Africa, as a piece of Gondwana long glued onto Laurasia, has a quite interesting diveristy of birds.  The ethiopian continent possess the normal assembledge of raptors, parrots, and wading birds, but is also home to a number of African-derived bird clades, most notably Allospiziformes (see below).
    There is some evidence to suggest picifoms have invaded Africa, though not to the same extent as Home-Earth.

    New studies revealed the existence of some piciform species in Africa, mainly due to call and sight reports. Probably both south American and African species share a common ancestor or they can just be two different groups that experienced convergent evolution. These birds were recently named "Afrogemmidae" as a male specimen of a new undescribed species has been collected. Further studies, mainly DNA hybridisation processes may prove that this African group is related to the fairy-barbets of South America.

(Text by João Boto and Daniel Bensen)
    Otherworld finches, cityfinches, crackers, & outlaws are the dominant small-bodied seedeating birds of Specworld, with over 2,300 species worldwide in 19 families. Their anatomy shows similarities to both the psittaciformes and the cuculiformes (as well as several unique features) and may form a link between these two avian clades.

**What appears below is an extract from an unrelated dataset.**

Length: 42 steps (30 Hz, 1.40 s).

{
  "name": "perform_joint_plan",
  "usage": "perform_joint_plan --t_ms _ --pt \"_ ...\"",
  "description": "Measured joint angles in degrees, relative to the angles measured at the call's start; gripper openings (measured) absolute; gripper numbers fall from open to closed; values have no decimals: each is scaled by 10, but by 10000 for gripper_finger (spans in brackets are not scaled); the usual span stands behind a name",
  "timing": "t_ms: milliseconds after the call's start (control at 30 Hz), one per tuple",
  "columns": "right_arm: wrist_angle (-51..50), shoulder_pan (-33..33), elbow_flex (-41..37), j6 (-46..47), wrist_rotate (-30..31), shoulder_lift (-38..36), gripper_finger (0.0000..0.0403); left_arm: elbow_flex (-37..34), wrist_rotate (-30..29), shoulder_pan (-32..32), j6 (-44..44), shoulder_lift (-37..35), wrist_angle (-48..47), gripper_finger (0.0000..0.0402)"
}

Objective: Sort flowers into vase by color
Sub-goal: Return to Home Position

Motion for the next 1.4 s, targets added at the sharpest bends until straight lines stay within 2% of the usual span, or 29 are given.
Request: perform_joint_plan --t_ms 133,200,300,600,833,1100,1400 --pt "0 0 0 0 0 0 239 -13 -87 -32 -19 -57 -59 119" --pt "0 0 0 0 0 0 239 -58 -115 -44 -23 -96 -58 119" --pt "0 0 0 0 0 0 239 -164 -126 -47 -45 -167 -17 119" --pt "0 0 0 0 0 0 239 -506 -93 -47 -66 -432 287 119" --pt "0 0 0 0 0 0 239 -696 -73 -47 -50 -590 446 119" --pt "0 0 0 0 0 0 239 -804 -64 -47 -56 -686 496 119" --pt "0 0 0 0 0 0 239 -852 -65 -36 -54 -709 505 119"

    Otherworld finches and their kin can be found on every continent (1 species makes an incredible annual migration from South America to South Georgia, Antarctica) and most oceanic islands. The majority of species feed on seeds, nuts and fruits.

    Allospiziforms are tiny to medium-sized neognathous birds with zygodactylus feet. The  beak is usually stout and triangular and, as in parrots, has a moveable rostrum with a hinge-like articulation. Unlike parrots, they possess a well-developed caecum and a small cartialaginous tongue as well as having fewer cervical vertebrae (12-13).

    Allospizids, the Specworld finches, are small, dumpy birds and usually posses a robust parrot-like bill for cracking seeds. The 200 or so species in this family can be found throughout Africa and the entire Northern Hemisphere south of the Arctic. They build intricate, cup-like nests and have a melodious, chirruping song.